The Indian hospitality industry has emerged as one of the key driving forces of the services sector in India. It has evolved into an industry that is sensitive to the needs and desires of people. The Indian hospitality industry has recorded a healthy growth fuelled by a robust inflow of foreign tourists as well as increased tourist movements within the country. It has also become one of the leading players in the global industry. Foreign Tourist Arrivals (FTAs) into the country increased steadily from 2002 to 2008. FTAs dipped in 2009 due to the global economic slowdown. However, the impact on the Indian industry was much lower. FTAs are expected to increase in 2010. On the other hand domestic tourist movements within the country were the highest in 2009.
The prospects for the hotel industry in India are bright. With the revival in the global economy, international tourist inflow into the country is expected to rise. Additionally, hosting of international sports events, trade fairs and exhibitions in the country are expected to aid both the inflow of international tourists and domestic tourist movements. The upcoming industrial parks, manufacturing facilities and ports across the country provide a good opportunity for budget and mid-market hotels. Although around 89,500 additional rooms are expected to come up in India in the next five years, the supply of branded/quality rooms in India is much lower when compared to other countries across the globe. Hence, there exists a huge potential for investors and operators across all the segments of hotel industry in India. The increase in room inventories is expected to make the hotel industry more competitive. As a result, hotels would be under the pressure of maintaining quality and service levels at competitive prices. This would aid the growth of segments such as MICE amongst others. While there is immense potential, concerns for growth of the industry still prevail. These include high real estate prices in the country, security threats, shortage of manpower, high tax structure and non-uniformity in taxes.

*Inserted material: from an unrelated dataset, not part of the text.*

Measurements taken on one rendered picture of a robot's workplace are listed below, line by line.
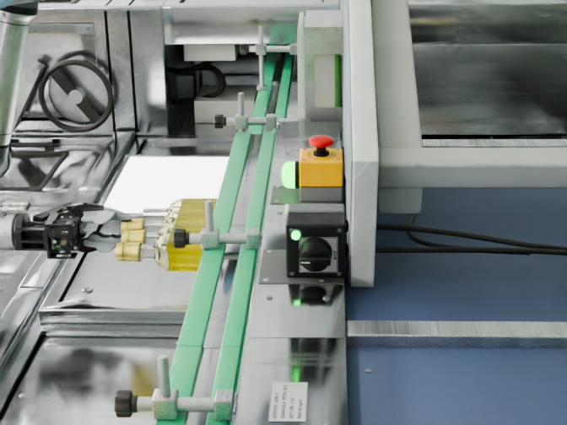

Tourism is now one of the largest industries in the world. According to the UNWTO, the export income generated from international tourism ranks fourth after fuels, chemicals and automotive products. The UNWTO also points out that for many developing countries, tourism is one of the main sources of income for foreign exchange and it also creates the much needed employment opportunities for economic development. The industry has witnessed a staggering growth over the past six decades. The WTO says that from 1950 to 2009 international tourist arrivals grew from 25 million to 880 million. The industry is expected to continue to grow rapidly in the long term. The World Travel and Tourism Council (WTTC), a forum for business leaders in the travel and tourism industry says that globally in 2009, travel and tourism employs approximately 219 million people or 7.6% of total employment and generates 9.4% of world GDP. The WTTC anticipates that by 2019 travel and tourism will generate 276 million jobs or 8.4% of total employment and shall account for 9.5% of global GDP.